Task statement:
Within the listing below, locate all lines containing the word "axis". Copy each one.
_____
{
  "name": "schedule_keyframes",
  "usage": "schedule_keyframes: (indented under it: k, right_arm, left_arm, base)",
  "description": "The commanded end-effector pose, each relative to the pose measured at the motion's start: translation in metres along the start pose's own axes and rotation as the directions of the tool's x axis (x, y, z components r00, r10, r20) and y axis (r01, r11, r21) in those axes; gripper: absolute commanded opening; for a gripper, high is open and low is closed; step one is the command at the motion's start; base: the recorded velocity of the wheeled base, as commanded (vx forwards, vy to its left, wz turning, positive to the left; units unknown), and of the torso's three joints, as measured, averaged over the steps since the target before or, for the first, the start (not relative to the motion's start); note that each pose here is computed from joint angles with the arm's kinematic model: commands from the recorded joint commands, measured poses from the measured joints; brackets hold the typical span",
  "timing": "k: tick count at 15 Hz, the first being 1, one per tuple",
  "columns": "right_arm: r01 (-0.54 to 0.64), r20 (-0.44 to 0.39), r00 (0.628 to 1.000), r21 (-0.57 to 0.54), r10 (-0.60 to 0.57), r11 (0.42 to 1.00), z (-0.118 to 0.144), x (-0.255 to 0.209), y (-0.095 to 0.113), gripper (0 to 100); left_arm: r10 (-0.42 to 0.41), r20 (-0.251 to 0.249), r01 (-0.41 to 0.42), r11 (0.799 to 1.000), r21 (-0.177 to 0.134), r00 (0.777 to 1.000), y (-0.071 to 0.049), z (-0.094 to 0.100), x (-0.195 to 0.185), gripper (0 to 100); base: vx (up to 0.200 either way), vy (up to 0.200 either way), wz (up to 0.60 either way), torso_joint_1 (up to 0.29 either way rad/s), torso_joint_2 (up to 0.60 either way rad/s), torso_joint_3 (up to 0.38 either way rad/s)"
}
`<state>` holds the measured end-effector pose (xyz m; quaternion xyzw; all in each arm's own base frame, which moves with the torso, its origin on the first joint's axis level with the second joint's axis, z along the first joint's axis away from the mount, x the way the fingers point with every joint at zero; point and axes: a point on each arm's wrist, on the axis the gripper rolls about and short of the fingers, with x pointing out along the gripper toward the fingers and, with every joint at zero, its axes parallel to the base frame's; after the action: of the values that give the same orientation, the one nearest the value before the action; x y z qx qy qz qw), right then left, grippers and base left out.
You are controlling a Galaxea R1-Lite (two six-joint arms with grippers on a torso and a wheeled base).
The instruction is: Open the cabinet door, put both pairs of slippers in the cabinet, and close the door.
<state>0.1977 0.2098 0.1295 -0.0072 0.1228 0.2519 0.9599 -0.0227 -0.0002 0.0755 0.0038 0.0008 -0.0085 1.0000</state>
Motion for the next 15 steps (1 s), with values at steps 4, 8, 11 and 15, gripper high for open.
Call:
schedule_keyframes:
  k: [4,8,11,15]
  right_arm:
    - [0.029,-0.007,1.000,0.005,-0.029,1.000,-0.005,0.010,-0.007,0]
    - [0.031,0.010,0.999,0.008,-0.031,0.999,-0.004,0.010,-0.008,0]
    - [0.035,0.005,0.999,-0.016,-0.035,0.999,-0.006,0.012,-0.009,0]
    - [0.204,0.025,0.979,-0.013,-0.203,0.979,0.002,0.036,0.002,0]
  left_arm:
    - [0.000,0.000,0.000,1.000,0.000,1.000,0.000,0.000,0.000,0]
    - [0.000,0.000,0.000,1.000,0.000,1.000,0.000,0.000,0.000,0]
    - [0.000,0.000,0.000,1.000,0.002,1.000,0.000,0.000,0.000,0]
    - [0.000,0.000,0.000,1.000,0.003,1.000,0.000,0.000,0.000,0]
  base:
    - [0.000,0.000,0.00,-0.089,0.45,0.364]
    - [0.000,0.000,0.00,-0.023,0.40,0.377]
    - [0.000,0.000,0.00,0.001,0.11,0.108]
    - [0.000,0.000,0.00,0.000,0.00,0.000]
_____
Response to this exercise:
  "description": "The commanded end-effector pose, each relative to the pose measured at the motion's start: translation in metres along the start pose's own axes and rotation as the directions of the tool's x axis (x, y, z components r00, r10, r20) and y axis (r01, r11, r21) in those axes; gripper: absolute commanded opening; for a gripper, high is open and low is closed; step one is the command at the motion's start; base: the recorded velocity of the wheeled base, as commanded (vx forwards, vy to its left, wz turning, positive to the left; units unknown), and of the torso's three joints, as measured, averaged over the steps since the target before or, for the first, the start (not relative to the motion's start); note that each pose here is computed from joint angles with the arm's kinematic model: commands from the recorded joint commands, measured poses from the measured joints; brackets hold the typical span",
`<state>` holds the measured end-effector pose (xyz m; quaternion xyzw; all in each arm's own base frame, which moves with the torso, its origin on the first joint's axis level with the second joint's axis, z along the first joint's axis away from the mount, x the way the fingers point with every joint at zero; point and axes: a point on each arm's wrist, on the axis the gripper rolls about and short of the fingers, with x pointing out along the gripper toward the fingers and, with every joint at zero, its axes parallel to the base frame's; after the action: of the values that give the same orientation, the one nearest the value before the action; x y z qx qy qz qw), right then left, grippers and base left out.

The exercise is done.